Le Matricule des anges, mai 2011, par Étienne Leterrier
Au cœur du vide
En deux nouvelles, Maxime Ossipov réveille la tradition réaliste du médecin littérateur. Et pose sur une bourgade de province russe un regard qui embrasse d’un seul tenant corps et âmes.
Maxime Ossipov est de ces écrivains dont la plume est un scalpel. Cardiologue de formation, écrivain de vocation, il offre avec Ma province son premier recueil publié en français : deux larges nouvelles dont la première est constituée de notes prises au cours de l’exercice de sa profession dans une bourgade nommée Taroussa, à une centaine de kilomètres de Moscou. L’autre raconte sur le mode des points de vue alternés une relation amoureuse entre deux musiciens que la mort sépare et réunit.
Mais dans les deux cas il s’agit d’exils, réel ou intérieur, ce qui revient en fait au même.
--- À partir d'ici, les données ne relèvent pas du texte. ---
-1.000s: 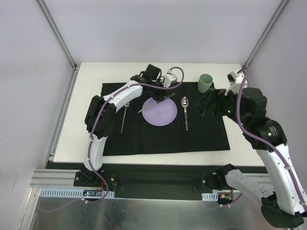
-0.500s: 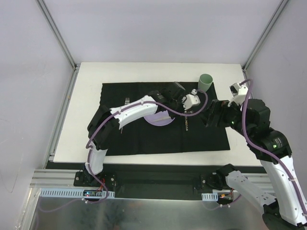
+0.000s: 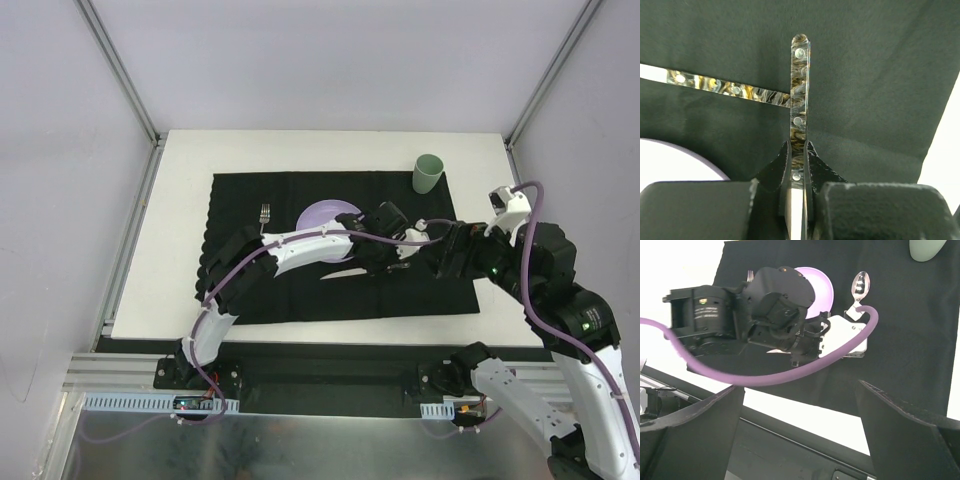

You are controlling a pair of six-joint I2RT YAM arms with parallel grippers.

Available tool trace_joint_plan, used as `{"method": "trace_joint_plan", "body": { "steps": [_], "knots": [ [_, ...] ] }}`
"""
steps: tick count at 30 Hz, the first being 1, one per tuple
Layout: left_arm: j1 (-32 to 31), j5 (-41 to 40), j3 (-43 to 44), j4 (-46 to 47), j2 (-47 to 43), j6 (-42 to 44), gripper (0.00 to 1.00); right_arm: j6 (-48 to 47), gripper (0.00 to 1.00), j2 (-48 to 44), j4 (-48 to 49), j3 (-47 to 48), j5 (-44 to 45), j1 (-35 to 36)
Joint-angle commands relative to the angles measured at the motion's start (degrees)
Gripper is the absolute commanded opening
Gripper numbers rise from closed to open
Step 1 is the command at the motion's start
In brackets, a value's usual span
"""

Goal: Set the dinner table for one person
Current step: Place the knife on the napkin, then move the napkin to the center of the board.

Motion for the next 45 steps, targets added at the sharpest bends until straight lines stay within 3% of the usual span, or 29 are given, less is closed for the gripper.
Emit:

Le médecin choisit pour s’installer de parvenir jusqu’au « cent-unième kilomètre », distance de sécurité nécessaire entre soi et la métropole moscovite. Le deuil demande à Natacha, violoniste, d’exister différemment. « Pour faire quelque chose de sa vie, sa vie à soi et non une vie abstraite et collective, il faut de l’espace ; à Moscou on en manque » énonce le narrateur ossipovien. Parvenu jusqu’à ce lieu où se réaliser soi-même, le cardiologue se penche dans la première des deux nouvelles sur la misère sociale, psychologique, affective contre laquelle rien ne semble pouvoir être fait : galerie de portrait d’êtres brisés par le dénuement ou la solitude, alcooliques, cas sociaux, des gens qui « ont peur de la mort et n’aiment pas la vie ». Le narrateur tente donc de pallier au plus urgent, ne ménage pas sa peine, se contraint à fraterniser avec une bureaucratie bornée et plus ou moins corrompue pour tenter de moderniser un petit hôpital en crise.
Derrière ces carnets d’un médecin de campagne, comme derrière le pas de deux d’une relation amoureuse brisée par la mort de l’amant, c’est d’une dissection en règle du mal-être de la société rurale russe qu’il s’agit. Balzac (lui aussi auteur d’Un médecin de campagne) l’avait également compris, qui fit du brave médecin Horace Bianchon l’un des principaux analystes de sa Comédie humaine… pour ne pas mentionner les personnages de Céline, tant parfois il semble que la pratique quotidienne de la misère et de la pauvreté aurait pu jouer à Ossipov le même tour qu’à Louis-Ferdinand une plongée dans le cynisme et la rage.
Or, rien de tout cela dans la prose d’Ossipov. Plutôt une ironie permanente qui fait souvent sourire en demi-teinte face à ces analphabètes qui écrivent à Poutine pour lui demander un meilleur accès aux soins. Et une tentation constante, chez lui, à convoquer les grandes figures de la tradition littéraire russe, de Gogol à Tchekhov (autre figure d’écrivain en blouse blanche), et paradoxalement Dostoïevski. C’est en effet l’auteur de L’Idiot qui imprime le plus sûrement sa marque sur les pages d’Ossipov, en lui faisant alterner en permanence les deux prismes avec lesquels il décrit le réel, le concret et le spirituel, le médical et le métaphysique. La cohabitation, d’ailleurs, est rarement aisée « peut-être que ça vaudrait la peine de changer les traditions de la grande littérature russe et de ne pas chercher une profondeur dostoïevskienne en chacun […] mais de constater simplement, en médecin : c’est un alcoolique, un imbécile, un sale débraillé… » Toute l’ambiguïté de l’écriture de Maxime Ossipov tient dans cette phrase, qui montre contrairement à ce qu’un angélisme tentant pourrait laisser croire, que médecin et écrivain sont deux rôles difficiles à tenir simultanément.
Pourtant Ossipov ne cherche jamais à désigner de coupable. C’est là où il fait œuvre d’écrivain et non de polémiste. « C’est effrayant de se battre contre l’incarnation du vide « énonce l’auteur, donnant ailleurs le nom de ce vide : « l’argent et l’alcool, c’est-à-dire deux incarnations du Rien, du vide, de la mort ». Rien que cela, finalement dans le regard du médecin Ossipov : un trait tracé entre l’obscurité du présent et celle de toujours.